Der Subscriber wird in der services.xml mit dem Tag kernel.event_subscriber registriert. So greifst du sauber in den Shopware-Lifecycle ein, ohne Core-Klassen zu überschreiben.

Schritt 5: Admin-Oberfläche mit Vue.js

Für Admin-Erweiterungen nutzt Shopware 6 das eigene Vue.js-basierte Admin-Framework. Eine einfache Admin-Seite entsteht unter:

src/Resources/app/administration/src/
├── main.js
└── module/
    └── mein-modul/
        ├── index.js
        └── page/
            └── mein-page/
                └── index.vue

In der main.js registrierst du das Modul.
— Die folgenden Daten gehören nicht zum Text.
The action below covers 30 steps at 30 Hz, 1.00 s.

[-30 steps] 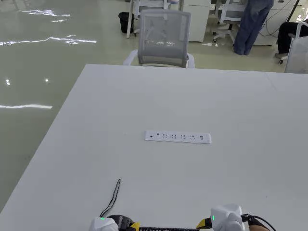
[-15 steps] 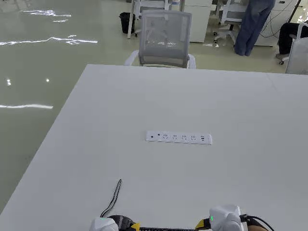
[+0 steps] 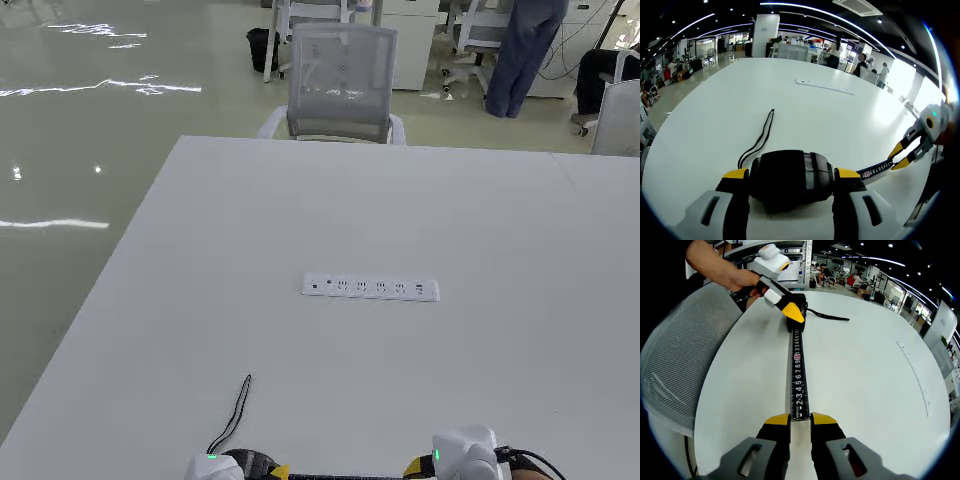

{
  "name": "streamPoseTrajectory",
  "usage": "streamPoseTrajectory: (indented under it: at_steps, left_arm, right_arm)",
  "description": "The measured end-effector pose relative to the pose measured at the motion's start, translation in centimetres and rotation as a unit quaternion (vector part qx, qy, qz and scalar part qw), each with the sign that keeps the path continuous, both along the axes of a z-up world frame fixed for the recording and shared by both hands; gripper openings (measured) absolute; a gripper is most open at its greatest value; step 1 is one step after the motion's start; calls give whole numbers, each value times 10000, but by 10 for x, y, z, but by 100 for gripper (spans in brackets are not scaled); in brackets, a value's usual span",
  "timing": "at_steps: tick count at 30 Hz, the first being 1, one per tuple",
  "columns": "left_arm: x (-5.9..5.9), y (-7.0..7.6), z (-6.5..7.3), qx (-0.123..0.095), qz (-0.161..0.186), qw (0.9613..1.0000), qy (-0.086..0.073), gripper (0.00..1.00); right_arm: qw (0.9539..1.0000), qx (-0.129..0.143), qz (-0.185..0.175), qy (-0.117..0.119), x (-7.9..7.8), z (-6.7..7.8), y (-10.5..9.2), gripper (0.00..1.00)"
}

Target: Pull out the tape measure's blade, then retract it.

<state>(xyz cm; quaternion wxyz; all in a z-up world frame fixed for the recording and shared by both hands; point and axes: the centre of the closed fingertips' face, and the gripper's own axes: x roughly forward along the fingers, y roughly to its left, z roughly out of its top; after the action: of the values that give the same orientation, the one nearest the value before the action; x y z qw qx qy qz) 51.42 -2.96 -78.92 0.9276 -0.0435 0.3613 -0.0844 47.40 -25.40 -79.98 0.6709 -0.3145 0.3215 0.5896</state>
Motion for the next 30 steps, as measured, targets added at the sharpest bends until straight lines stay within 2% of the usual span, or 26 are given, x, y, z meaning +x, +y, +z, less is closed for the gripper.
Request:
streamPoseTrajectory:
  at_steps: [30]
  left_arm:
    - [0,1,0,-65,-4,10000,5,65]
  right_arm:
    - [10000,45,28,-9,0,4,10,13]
Shopware baut die Admin-Assets über Webpack – nach Änderungen musst du mit bin/console administration:build neu bauen oder den Watch-Modus nutzen.
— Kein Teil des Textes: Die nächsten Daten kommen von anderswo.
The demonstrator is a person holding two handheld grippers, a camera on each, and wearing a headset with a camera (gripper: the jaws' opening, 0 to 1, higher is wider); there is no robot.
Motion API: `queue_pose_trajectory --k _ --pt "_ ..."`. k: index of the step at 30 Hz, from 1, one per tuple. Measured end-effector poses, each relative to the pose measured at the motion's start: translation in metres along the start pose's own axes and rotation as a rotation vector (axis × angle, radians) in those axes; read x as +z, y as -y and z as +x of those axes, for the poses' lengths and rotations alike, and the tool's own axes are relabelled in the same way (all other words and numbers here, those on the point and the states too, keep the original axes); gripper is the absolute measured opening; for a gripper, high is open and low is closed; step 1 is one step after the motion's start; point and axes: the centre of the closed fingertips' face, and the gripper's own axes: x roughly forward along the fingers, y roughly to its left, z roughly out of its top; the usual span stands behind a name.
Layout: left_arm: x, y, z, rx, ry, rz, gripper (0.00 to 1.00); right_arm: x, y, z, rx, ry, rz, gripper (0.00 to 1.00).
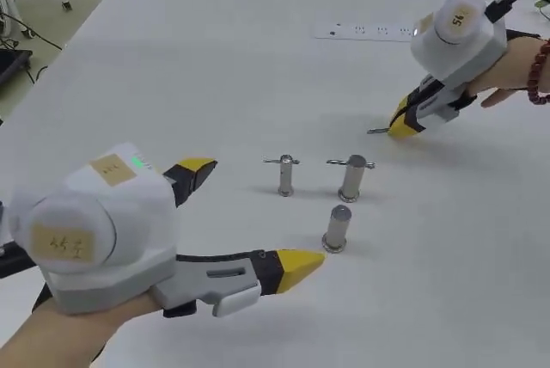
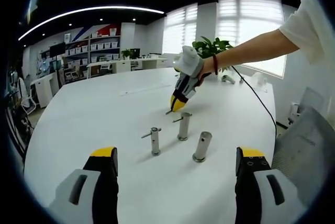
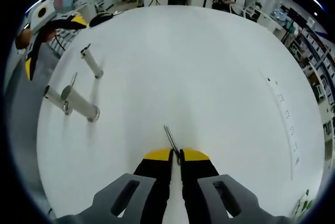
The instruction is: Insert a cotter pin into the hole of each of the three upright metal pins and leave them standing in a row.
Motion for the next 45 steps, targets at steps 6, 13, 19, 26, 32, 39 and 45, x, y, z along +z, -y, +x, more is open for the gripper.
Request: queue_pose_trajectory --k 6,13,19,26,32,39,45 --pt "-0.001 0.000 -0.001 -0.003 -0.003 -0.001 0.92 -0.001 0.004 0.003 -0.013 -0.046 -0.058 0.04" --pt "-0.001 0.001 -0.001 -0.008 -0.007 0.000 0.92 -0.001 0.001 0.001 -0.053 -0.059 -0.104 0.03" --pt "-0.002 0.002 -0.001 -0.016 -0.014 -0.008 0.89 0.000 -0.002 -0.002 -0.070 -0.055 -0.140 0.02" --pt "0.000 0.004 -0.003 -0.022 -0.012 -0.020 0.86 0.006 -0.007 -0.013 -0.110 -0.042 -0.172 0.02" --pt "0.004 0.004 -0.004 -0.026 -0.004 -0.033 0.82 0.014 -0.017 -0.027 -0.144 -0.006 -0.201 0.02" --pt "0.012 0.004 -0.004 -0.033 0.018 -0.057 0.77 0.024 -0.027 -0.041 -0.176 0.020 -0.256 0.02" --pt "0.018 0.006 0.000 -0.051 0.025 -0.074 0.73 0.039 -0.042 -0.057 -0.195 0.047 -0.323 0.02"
Schritt 6: Store API – Eigene Endpoints

Eigene API-Routen für die Storefront implementierst du über AbstractRoute-Klassen und registrierst sie als Store API-Controller. Dies ist besonders relevant für AJAX-Requests aus der Storefront oder für Headless-Commerce-Szenarien.
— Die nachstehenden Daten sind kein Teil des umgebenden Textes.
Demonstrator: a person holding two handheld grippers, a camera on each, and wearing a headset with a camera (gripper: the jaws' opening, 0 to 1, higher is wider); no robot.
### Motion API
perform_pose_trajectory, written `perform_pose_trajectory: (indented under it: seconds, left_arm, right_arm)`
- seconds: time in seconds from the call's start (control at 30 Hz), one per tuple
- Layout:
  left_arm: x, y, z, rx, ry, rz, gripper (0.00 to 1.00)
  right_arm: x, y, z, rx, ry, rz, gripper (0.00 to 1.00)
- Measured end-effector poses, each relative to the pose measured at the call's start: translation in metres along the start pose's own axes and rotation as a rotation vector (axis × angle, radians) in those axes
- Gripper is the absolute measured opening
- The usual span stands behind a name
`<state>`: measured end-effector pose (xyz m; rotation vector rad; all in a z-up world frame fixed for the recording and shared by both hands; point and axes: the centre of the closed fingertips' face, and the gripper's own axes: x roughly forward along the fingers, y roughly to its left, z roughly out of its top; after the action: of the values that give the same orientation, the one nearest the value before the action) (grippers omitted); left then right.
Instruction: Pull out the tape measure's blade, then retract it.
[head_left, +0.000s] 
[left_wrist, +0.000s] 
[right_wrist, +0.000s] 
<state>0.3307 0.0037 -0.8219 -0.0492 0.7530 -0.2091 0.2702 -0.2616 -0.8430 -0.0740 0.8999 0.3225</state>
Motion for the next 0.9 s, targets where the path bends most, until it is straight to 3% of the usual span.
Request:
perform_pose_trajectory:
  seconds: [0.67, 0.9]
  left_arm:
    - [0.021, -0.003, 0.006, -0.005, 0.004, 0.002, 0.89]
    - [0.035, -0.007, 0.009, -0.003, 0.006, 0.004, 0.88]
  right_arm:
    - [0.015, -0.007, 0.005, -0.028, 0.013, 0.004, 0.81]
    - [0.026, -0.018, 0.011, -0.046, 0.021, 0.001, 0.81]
Häufige Fehler bei der Shopware Plugin-Entwicklung

  • Cache nicht geleert: Nach DI-Änderungen immer cache:clear ausführen.
  • Falsche Plugin-Version: Die Shopware-Version muss in der composer.json des Plugins angegeben sein.
  • Core überschreiben statt erweitern: Nutze Decorator-Pattern und Events statt Core-Klassen zu verändern – so bleibt das Plugin updatefähig.
  • Keine Dokumentation: Für Agentur-Übergaben ist technische Dokumentation essenziell.

Fazit

Shopware 6 Plugin-Entwicklung folgt dem Symfony-Standard – wer das Framework kennt, kann produktiv einsteigen. Der Schlüssel liegt in sauberer Domänenlogik: Services, Subscriber und Admin-Module klar trennen, Core nie direkt überschreiben und Plugins immer mit Blick auf Updatefähigkeit schreiben.